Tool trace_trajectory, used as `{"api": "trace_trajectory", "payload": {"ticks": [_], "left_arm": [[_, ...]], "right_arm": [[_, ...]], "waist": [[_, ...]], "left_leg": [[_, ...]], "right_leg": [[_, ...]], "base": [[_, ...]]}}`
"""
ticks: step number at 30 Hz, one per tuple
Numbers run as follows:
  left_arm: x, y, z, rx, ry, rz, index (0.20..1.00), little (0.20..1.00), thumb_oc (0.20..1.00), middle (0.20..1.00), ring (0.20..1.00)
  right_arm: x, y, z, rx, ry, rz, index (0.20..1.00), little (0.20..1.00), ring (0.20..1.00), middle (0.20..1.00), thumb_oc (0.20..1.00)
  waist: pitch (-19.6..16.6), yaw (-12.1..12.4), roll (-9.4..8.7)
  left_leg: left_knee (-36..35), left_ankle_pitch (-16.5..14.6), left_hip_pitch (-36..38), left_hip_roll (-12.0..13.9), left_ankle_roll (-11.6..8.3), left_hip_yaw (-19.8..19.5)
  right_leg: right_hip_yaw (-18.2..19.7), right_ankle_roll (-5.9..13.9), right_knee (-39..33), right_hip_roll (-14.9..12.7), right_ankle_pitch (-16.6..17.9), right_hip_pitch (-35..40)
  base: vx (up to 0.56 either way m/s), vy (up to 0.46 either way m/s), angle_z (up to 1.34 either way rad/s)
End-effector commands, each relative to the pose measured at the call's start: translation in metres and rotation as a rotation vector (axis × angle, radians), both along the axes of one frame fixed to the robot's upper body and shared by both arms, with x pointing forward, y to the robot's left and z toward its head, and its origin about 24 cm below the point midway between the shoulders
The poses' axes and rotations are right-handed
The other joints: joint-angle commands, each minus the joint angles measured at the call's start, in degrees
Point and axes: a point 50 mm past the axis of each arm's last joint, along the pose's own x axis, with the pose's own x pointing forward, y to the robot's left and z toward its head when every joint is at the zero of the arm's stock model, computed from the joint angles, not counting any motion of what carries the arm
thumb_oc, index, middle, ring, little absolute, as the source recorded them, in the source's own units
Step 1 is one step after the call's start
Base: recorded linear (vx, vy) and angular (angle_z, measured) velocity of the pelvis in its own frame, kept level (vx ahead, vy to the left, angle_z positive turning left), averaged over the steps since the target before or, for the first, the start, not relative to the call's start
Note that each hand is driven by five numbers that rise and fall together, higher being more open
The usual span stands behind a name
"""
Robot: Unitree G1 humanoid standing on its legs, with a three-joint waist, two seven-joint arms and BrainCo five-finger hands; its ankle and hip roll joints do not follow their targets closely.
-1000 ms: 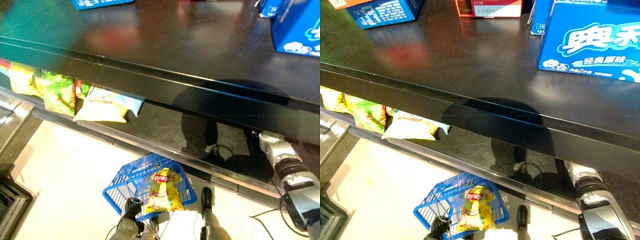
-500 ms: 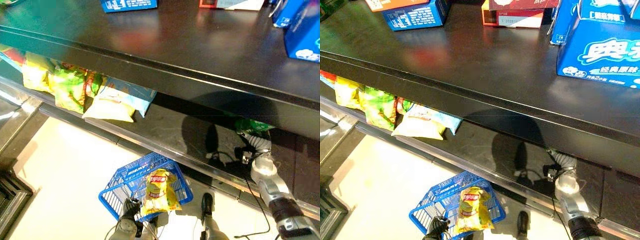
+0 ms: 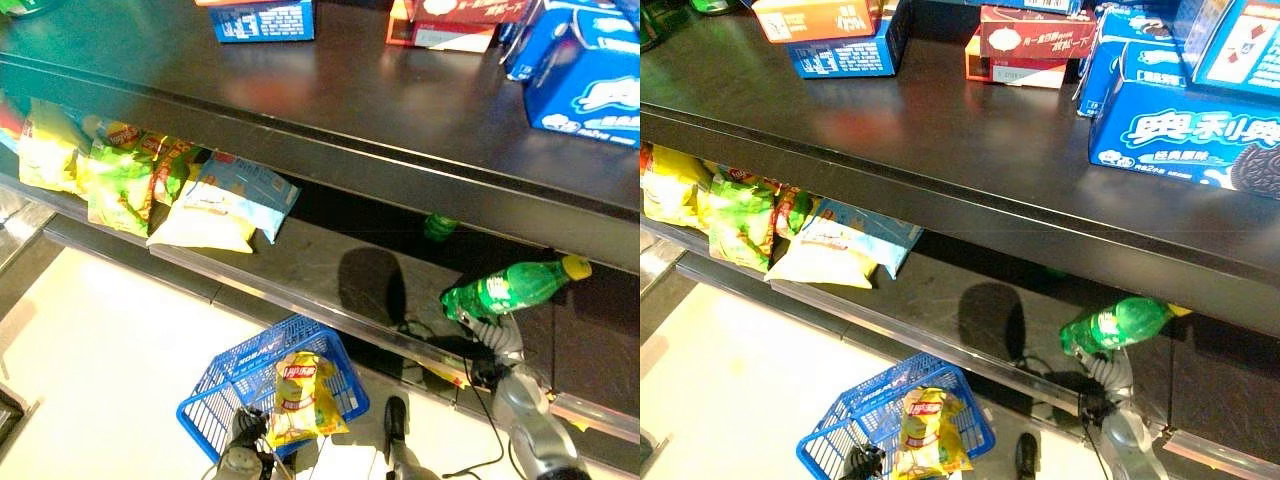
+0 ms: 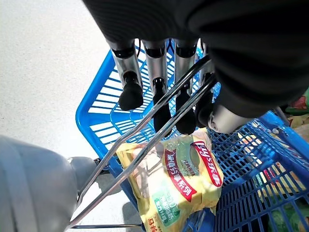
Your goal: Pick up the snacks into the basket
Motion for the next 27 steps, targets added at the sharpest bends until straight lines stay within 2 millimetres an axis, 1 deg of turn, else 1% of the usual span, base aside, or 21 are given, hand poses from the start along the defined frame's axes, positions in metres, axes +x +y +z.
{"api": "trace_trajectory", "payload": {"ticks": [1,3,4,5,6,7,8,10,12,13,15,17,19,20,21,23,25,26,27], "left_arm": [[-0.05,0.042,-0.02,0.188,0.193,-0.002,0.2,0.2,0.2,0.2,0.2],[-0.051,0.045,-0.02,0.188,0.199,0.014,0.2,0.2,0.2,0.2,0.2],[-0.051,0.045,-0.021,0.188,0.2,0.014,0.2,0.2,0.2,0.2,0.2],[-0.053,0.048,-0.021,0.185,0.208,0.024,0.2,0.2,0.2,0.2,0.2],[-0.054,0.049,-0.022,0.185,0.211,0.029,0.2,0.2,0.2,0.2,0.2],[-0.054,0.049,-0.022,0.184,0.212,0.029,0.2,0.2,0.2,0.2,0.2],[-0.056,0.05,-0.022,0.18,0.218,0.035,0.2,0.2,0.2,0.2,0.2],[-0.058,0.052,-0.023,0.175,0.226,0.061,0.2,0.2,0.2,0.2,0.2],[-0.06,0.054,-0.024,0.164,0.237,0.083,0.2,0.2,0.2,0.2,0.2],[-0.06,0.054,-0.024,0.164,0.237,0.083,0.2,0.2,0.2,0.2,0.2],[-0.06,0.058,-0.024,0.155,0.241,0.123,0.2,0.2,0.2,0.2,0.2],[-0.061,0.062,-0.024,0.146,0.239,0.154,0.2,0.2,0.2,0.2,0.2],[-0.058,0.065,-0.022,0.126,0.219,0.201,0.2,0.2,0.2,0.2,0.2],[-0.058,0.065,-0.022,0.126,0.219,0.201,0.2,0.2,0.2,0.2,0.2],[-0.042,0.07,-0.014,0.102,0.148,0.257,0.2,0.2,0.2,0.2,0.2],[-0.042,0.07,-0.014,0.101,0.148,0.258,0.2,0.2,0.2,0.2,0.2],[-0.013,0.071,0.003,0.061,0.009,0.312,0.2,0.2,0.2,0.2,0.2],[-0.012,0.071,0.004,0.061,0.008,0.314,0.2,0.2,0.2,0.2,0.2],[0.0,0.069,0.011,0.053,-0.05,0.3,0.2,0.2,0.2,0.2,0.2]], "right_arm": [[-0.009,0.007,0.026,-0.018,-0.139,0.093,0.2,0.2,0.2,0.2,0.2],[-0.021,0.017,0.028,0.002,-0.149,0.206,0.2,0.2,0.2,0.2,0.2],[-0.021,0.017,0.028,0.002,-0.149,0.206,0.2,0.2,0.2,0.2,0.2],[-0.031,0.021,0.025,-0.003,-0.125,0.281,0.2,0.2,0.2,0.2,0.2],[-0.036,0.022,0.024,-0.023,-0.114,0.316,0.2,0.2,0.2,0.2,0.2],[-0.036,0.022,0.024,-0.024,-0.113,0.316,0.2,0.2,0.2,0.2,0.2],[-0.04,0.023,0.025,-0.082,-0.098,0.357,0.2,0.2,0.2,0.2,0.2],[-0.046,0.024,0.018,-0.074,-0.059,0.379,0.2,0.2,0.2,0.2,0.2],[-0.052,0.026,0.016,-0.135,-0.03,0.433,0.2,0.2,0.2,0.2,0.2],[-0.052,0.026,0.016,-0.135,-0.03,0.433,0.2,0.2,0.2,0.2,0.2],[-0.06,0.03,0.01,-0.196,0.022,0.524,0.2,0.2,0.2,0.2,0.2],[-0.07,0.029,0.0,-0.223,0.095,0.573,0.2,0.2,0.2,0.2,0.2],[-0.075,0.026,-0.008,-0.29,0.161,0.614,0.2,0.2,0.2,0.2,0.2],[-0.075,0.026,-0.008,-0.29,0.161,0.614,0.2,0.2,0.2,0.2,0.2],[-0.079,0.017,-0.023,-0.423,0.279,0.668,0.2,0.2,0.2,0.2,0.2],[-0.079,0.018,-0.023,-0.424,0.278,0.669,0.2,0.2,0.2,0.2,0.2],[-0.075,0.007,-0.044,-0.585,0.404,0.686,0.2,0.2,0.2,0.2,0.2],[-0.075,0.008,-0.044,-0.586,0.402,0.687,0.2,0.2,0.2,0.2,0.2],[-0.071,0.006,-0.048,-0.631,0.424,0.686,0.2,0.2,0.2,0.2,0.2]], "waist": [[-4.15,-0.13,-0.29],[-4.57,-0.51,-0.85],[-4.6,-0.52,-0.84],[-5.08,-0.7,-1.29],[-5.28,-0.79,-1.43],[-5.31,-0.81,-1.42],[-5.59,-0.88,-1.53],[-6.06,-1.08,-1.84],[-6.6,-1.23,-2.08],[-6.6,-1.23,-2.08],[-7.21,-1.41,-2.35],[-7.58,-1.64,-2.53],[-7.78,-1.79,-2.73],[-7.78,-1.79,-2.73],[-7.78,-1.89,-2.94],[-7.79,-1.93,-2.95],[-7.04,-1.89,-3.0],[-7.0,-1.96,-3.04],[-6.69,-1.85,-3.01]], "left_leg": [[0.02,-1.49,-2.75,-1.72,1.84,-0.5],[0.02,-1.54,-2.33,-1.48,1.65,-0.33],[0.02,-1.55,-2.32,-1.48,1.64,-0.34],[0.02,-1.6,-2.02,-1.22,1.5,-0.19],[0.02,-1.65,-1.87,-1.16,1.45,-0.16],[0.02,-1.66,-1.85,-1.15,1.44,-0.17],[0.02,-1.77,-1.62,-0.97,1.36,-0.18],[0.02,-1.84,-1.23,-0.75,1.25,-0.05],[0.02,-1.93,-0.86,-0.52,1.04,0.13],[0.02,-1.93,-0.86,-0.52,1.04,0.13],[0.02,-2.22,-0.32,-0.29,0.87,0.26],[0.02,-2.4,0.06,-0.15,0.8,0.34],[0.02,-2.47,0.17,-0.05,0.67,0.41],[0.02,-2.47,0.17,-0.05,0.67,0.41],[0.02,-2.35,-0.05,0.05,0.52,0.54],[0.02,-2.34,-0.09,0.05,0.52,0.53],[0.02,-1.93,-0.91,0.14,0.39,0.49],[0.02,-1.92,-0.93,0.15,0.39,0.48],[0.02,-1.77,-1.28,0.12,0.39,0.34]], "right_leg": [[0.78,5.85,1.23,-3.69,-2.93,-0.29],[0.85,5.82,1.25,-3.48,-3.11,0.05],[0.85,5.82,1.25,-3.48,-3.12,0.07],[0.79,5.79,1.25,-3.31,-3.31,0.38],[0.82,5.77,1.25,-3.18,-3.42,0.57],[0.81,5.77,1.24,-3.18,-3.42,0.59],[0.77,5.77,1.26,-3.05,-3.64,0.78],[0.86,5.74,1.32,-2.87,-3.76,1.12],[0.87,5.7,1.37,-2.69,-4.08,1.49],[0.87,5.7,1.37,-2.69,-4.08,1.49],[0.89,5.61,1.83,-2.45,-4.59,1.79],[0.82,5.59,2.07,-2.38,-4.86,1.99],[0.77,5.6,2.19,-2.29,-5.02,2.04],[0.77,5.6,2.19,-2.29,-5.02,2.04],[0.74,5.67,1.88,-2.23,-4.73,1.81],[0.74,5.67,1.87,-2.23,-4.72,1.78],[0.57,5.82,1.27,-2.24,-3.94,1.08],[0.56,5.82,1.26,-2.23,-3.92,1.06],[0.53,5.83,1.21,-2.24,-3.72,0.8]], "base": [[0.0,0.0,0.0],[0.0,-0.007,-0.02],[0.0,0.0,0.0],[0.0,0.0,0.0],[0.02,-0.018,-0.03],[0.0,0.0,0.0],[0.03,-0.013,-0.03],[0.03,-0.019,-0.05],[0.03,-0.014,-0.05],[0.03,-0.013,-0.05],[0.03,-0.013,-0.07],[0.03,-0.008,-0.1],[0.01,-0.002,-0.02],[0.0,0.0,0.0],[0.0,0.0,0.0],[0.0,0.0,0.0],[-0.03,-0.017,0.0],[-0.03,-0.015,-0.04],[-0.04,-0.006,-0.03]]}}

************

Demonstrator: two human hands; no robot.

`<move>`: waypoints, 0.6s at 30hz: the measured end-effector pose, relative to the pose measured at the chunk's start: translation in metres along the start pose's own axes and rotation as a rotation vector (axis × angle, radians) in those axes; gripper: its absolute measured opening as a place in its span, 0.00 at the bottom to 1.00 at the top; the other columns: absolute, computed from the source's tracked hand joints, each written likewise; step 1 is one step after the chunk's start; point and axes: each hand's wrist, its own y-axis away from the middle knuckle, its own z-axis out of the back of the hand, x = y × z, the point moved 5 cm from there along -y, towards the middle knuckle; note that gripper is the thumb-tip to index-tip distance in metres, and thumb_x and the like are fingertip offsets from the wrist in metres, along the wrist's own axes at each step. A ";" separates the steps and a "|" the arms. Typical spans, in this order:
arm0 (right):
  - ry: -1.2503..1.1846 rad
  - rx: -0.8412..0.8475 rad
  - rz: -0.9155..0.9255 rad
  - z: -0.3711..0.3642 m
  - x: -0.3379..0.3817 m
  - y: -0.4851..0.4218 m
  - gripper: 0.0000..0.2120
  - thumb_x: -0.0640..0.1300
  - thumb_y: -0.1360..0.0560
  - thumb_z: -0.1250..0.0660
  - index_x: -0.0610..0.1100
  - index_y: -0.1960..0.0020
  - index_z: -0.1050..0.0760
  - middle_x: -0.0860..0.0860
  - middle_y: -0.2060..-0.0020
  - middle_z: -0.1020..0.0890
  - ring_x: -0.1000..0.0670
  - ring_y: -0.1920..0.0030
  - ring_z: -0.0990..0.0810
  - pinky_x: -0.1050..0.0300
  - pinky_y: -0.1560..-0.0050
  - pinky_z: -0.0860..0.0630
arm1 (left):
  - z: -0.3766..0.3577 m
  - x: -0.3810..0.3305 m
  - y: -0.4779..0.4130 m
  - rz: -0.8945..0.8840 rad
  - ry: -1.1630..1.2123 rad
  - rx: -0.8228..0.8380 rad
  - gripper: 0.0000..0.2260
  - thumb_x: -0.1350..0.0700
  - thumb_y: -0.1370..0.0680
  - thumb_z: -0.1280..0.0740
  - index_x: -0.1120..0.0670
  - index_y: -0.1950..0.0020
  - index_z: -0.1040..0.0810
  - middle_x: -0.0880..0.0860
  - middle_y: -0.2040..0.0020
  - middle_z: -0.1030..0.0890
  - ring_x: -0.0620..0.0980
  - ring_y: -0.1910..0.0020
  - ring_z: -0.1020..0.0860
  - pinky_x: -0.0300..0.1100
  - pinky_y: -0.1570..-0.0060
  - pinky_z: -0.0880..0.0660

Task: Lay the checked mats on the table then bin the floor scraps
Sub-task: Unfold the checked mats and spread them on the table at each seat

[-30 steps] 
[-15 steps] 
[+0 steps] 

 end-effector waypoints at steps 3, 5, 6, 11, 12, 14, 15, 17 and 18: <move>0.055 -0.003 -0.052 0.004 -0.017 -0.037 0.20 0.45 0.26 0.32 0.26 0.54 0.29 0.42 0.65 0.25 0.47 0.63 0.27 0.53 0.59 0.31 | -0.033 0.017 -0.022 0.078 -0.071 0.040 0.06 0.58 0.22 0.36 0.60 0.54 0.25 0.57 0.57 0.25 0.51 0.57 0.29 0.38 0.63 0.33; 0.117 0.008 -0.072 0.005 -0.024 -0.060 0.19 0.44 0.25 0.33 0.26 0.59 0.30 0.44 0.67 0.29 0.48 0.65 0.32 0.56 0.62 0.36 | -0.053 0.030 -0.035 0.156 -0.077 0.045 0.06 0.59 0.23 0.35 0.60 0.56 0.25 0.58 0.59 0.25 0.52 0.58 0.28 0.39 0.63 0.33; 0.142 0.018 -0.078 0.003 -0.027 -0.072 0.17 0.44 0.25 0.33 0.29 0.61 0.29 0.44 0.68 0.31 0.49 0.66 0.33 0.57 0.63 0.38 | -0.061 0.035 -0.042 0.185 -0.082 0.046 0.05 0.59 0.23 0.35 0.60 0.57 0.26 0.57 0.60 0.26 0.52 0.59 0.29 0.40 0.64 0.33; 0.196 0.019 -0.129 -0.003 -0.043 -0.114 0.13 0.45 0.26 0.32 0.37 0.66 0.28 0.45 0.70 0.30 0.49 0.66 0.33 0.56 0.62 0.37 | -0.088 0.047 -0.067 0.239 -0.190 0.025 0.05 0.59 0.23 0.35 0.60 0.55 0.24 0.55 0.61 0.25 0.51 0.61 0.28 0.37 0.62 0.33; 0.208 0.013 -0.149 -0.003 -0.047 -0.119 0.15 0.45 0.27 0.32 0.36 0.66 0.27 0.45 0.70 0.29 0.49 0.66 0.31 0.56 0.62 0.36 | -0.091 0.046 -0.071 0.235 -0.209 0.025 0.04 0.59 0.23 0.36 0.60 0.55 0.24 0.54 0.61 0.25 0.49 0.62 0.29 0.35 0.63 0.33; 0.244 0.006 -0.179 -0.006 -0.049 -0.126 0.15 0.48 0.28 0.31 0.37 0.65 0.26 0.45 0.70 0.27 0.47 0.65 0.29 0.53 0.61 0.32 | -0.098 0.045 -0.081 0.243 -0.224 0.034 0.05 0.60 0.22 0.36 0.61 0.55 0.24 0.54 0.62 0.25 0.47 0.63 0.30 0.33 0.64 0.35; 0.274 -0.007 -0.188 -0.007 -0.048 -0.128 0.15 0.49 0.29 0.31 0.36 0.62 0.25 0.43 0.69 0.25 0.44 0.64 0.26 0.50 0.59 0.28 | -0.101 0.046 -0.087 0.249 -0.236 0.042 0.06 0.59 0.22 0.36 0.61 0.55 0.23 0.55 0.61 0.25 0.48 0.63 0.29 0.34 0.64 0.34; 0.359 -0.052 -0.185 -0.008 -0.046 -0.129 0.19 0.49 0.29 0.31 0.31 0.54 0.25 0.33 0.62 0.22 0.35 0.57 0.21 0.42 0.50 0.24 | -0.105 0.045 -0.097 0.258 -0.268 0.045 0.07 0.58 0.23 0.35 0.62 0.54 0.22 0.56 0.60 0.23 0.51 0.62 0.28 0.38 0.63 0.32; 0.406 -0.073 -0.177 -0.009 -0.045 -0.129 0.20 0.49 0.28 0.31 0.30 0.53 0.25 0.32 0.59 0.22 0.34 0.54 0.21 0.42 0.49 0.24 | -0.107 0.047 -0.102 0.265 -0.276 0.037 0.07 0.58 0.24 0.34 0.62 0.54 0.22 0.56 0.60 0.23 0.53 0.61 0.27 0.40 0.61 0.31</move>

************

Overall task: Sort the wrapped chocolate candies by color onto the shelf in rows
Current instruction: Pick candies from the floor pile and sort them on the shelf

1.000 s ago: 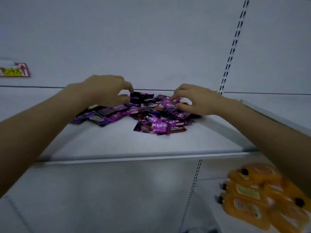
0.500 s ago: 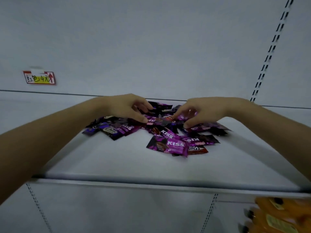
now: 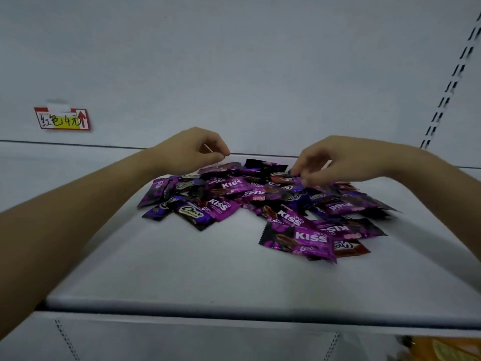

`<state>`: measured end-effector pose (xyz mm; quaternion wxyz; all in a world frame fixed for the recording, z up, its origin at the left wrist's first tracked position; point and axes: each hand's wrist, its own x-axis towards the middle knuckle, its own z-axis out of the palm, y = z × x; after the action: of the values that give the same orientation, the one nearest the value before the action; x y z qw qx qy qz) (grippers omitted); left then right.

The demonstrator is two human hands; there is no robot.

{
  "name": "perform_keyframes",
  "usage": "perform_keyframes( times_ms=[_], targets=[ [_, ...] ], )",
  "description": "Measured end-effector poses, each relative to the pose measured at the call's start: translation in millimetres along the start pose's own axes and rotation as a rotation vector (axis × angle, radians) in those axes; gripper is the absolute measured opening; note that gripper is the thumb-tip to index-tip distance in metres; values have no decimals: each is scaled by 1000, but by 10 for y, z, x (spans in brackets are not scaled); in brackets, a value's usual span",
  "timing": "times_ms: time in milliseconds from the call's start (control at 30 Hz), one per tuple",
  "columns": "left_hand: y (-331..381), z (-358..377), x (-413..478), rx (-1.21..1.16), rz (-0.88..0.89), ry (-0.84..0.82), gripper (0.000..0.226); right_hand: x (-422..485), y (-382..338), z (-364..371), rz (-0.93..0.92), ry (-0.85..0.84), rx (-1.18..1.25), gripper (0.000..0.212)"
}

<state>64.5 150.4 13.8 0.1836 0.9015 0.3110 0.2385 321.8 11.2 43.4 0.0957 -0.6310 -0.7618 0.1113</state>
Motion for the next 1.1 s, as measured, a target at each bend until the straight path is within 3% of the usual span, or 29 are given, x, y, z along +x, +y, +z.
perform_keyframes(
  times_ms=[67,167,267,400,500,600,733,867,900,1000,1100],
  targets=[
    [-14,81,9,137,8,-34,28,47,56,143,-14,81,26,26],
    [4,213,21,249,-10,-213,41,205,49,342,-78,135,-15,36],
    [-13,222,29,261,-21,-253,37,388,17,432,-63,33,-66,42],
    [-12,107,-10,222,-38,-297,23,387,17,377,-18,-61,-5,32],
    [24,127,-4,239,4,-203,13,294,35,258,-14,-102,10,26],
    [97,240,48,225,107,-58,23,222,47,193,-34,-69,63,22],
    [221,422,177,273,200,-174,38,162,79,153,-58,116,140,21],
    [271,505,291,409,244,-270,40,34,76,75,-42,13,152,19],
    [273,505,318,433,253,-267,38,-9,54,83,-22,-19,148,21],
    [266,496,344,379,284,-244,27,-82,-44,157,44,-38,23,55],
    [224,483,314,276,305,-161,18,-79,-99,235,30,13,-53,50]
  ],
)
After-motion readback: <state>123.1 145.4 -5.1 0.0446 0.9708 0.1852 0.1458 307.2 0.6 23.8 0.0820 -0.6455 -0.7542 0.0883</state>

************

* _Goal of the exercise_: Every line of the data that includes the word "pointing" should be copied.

* _Result_:
End-effector commands, each relative to the pose measured at the call's start: translation in metres and rotation as a rotation vector (axis × angle, radians), both along the axes of one frame fixed to the robot's upper body and shared by both arms, with x pointing forward, y to the robot's left and z toward its head, and its origin about 24 cm below the point midway between the shoulders
Point and axes: a point 50 mm past the axis of each arm's last joint, along the pose's own x axis, with the pose's own x pointing forward, y to the robot's left and z toward its head when every joint is at the zero of the arm's stock model, computed from the joint angles, not counting any motion of what carries the arm

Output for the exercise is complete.